Clothes that never fit cost money, gifts from loved ones were supposed to be special, and family heirlooms were meant to be cherished.
I took a deep breath, and just let go.
It was one of the best decisions I’ve ever made. 90% of my closet is gone, and I’m left with what I love (and wore most of the time, anyway). A handful of favorite books remain, surplus furniture is out, and holiday decorations got to stay only if they made me smile.
Decluttering worked this time, and my partner is now working through the decluttering, and de-guilting, process.
A surprising benefit is we clean less, because there’s less to clean.

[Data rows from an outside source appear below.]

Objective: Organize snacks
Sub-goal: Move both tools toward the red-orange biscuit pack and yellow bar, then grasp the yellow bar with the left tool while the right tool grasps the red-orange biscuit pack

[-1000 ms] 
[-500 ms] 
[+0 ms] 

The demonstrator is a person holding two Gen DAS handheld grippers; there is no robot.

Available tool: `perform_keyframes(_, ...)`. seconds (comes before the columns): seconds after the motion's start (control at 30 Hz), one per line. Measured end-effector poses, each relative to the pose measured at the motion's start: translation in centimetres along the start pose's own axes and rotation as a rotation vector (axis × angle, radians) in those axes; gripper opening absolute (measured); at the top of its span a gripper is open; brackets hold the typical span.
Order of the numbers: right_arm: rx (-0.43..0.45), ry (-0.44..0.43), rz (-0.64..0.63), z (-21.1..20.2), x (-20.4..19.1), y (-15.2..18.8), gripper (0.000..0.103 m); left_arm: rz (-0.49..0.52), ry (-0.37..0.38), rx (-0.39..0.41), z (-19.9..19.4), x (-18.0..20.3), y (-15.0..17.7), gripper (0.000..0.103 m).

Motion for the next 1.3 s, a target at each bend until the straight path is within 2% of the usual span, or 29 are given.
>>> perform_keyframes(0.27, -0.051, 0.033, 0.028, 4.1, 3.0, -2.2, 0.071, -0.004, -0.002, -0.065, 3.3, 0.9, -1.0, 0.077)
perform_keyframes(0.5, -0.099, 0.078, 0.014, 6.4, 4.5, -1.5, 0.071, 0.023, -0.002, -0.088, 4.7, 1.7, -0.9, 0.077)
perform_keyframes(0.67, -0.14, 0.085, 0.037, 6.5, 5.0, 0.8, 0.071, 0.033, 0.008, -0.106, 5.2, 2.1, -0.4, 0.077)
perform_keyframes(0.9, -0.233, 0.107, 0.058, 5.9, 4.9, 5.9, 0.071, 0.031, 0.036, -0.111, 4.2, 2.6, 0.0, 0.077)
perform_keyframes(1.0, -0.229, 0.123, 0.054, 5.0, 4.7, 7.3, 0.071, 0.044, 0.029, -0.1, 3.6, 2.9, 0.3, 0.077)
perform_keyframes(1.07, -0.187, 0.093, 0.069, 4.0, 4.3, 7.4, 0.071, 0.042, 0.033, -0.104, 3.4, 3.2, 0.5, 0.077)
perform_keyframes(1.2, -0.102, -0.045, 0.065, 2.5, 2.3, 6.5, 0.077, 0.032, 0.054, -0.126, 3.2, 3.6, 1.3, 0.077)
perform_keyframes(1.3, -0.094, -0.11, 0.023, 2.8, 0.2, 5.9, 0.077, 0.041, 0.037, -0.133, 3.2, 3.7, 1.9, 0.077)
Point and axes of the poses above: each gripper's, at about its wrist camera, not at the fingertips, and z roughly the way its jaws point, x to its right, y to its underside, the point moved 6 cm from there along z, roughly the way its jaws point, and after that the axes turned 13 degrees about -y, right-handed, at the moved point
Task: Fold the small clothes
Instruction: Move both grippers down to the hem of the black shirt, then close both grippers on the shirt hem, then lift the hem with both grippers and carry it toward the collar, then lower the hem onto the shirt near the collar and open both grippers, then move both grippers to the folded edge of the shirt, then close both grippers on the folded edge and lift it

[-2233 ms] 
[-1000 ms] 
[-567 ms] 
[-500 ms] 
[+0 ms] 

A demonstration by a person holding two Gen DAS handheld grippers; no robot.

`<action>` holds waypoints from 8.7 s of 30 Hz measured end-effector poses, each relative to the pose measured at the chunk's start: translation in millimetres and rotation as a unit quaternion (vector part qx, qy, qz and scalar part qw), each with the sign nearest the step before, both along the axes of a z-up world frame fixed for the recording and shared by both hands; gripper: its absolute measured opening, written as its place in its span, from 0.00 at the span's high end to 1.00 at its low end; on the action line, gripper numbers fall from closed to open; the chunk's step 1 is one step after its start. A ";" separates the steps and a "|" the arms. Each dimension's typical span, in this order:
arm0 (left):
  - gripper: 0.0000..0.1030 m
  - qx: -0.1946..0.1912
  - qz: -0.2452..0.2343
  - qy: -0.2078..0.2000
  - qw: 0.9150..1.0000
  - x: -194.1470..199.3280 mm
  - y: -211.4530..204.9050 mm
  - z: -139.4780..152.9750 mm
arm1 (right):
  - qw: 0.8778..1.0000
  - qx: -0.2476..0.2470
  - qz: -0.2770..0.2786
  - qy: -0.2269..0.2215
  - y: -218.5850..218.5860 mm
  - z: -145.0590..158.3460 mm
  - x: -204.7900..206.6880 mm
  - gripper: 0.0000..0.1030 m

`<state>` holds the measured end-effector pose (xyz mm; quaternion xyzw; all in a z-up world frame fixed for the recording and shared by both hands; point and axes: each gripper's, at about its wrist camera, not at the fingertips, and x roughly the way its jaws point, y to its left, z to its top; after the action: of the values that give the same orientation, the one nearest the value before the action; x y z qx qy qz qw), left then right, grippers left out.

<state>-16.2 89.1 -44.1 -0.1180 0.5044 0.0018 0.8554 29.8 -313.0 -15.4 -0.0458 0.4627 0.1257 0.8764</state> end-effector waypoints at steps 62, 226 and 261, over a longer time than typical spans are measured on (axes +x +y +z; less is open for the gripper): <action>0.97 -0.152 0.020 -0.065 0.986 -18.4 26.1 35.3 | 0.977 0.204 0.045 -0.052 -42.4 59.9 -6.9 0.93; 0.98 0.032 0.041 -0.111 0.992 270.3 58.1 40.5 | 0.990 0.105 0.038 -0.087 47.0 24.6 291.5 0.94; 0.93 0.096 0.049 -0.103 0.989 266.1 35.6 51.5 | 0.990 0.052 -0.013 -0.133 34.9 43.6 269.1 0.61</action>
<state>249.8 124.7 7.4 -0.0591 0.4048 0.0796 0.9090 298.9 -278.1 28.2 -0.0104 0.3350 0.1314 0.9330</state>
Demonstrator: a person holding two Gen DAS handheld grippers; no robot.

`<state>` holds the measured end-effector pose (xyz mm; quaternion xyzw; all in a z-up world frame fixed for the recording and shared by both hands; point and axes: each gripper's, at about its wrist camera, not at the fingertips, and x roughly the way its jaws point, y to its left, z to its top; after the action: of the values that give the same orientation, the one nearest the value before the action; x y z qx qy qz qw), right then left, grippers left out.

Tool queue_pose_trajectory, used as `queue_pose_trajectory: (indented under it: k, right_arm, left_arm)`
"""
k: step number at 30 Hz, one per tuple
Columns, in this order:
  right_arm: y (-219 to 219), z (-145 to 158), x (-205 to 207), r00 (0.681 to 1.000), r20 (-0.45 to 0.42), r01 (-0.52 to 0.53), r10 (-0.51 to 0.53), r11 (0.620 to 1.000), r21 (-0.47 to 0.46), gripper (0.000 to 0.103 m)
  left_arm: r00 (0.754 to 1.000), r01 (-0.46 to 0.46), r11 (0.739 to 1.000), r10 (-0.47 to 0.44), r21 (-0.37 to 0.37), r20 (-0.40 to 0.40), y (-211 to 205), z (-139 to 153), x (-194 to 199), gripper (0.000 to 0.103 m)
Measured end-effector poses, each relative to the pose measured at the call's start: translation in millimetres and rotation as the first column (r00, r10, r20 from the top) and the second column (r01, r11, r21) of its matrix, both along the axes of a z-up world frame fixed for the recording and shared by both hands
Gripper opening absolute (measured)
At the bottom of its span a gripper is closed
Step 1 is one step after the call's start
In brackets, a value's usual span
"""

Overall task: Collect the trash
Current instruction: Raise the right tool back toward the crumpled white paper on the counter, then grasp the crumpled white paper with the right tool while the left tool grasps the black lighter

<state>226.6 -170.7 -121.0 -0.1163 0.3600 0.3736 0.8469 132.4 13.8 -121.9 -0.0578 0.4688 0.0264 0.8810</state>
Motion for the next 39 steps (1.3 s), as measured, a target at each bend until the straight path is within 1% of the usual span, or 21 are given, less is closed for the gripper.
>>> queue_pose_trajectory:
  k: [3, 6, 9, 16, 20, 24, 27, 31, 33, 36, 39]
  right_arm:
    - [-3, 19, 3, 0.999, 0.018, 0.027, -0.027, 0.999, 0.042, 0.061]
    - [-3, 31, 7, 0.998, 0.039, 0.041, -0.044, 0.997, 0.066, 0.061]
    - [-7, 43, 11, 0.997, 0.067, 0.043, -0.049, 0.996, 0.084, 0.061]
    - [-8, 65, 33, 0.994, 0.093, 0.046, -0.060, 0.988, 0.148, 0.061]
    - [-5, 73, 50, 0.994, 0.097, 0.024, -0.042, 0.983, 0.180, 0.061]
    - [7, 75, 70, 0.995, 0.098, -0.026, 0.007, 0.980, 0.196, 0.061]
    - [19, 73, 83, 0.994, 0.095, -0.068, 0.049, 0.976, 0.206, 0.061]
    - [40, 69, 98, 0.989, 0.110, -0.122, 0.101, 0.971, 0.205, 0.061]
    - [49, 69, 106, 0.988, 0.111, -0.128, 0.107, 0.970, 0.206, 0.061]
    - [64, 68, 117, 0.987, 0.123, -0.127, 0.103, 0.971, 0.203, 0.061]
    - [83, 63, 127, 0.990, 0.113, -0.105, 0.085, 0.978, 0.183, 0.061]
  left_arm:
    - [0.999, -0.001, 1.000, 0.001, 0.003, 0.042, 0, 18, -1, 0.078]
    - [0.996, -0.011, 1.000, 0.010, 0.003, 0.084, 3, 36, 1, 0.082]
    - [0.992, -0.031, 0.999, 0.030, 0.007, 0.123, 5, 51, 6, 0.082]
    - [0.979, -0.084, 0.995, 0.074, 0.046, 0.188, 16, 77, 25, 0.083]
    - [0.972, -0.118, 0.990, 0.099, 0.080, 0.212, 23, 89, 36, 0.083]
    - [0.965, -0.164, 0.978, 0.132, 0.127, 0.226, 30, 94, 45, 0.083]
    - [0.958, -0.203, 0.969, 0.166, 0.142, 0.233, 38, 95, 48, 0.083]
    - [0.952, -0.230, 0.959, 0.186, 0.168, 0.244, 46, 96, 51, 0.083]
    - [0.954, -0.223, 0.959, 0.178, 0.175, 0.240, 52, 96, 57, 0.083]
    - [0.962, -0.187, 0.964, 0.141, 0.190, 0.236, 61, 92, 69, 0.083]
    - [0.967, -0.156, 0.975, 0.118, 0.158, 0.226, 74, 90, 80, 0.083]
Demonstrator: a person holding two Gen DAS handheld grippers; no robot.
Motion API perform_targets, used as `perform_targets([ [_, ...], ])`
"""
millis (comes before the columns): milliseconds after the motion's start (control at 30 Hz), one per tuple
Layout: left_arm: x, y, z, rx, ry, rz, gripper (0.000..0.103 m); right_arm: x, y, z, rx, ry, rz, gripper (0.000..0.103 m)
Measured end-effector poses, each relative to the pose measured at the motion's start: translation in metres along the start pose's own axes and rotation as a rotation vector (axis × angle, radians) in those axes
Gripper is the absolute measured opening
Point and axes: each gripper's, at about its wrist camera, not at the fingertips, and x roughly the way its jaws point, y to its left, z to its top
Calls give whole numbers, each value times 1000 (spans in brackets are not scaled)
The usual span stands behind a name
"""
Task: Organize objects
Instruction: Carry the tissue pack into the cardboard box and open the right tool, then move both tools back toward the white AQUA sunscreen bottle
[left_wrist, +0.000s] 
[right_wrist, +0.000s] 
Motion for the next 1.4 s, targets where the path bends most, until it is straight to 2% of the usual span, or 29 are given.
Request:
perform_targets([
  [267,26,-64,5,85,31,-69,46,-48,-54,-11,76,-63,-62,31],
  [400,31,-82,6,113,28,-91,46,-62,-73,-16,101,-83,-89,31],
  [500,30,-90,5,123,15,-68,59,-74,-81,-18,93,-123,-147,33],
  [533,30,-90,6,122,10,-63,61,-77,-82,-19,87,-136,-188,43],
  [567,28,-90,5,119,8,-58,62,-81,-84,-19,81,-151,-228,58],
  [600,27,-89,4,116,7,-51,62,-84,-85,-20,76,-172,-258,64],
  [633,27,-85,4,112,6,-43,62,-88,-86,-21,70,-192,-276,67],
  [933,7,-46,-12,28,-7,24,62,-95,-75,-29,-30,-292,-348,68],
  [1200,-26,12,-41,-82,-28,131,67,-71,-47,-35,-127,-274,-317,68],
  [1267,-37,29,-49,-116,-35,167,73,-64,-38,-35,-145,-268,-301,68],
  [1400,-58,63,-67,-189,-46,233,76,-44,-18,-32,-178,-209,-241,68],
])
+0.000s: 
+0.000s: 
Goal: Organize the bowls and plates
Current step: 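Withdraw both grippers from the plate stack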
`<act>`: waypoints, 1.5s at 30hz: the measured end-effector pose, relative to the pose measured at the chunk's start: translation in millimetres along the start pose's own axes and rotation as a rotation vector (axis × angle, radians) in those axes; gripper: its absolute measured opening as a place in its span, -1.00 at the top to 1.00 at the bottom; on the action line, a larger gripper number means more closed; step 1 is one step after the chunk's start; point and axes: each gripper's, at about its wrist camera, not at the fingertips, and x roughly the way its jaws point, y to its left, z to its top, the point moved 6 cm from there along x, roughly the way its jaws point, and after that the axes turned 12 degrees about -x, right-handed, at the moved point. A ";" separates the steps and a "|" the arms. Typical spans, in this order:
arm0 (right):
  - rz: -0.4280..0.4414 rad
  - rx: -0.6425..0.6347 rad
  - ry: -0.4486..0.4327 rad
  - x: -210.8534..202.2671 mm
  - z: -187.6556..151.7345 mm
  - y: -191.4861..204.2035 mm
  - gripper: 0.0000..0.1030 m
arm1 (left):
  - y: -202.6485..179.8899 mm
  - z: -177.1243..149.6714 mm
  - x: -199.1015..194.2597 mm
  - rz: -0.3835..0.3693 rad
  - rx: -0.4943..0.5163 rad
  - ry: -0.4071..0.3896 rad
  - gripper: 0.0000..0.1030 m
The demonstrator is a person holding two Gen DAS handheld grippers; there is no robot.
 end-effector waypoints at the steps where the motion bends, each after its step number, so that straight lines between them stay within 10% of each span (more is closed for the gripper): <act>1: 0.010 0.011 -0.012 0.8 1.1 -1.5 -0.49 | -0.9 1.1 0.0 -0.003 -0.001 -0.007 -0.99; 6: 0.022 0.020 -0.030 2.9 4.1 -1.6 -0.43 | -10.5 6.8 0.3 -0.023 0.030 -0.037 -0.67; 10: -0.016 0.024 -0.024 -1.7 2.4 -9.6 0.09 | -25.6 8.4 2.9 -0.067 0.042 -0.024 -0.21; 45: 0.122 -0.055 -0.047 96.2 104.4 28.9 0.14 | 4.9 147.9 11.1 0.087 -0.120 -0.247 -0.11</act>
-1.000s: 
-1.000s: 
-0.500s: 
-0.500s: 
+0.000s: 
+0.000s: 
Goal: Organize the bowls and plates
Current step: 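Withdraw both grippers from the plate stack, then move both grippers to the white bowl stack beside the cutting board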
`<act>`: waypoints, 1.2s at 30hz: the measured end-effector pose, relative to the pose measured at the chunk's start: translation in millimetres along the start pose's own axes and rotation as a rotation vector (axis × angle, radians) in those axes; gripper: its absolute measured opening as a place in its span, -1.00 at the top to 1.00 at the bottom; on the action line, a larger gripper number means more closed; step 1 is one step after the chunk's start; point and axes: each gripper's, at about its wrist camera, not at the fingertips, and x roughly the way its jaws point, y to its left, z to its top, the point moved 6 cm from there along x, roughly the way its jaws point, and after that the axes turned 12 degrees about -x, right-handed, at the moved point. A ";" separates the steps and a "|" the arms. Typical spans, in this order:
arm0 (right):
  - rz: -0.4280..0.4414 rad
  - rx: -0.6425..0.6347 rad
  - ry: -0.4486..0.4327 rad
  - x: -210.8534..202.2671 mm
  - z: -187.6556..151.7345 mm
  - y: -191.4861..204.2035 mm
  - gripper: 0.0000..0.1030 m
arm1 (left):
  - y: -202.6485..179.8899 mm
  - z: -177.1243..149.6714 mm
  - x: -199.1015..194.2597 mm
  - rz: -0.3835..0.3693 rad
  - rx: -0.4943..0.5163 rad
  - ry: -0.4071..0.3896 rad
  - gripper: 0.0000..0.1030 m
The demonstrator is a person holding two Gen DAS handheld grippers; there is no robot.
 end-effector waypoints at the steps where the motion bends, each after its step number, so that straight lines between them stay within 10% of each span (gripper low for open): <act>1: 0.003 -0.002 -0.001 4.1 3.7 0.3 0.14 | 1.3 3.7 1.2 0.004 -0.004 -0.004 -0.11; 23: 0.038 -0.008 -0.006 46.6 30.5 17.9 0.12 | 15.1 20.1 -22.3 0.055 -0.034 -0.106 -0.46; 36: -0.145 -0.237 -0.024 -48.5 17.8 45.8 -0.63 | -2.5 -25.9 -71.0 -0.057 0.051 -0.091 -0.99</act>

By focusing on decluttering my belongings, I now breath happy, dust-free air. Try it. Just let it go, and you won’t be disappointed.
Ashley loves honest talk about parenting and life choices. She blogs about the good, the bad, and the funny at Lies About Parenting. She is known for debunking popular parenting advice that just doesn’t work, and is a passionate believer that clean homes create clean minds. She’ll consider herself a parenting success if she can, somehow, manage to raise kind and compassionate kids.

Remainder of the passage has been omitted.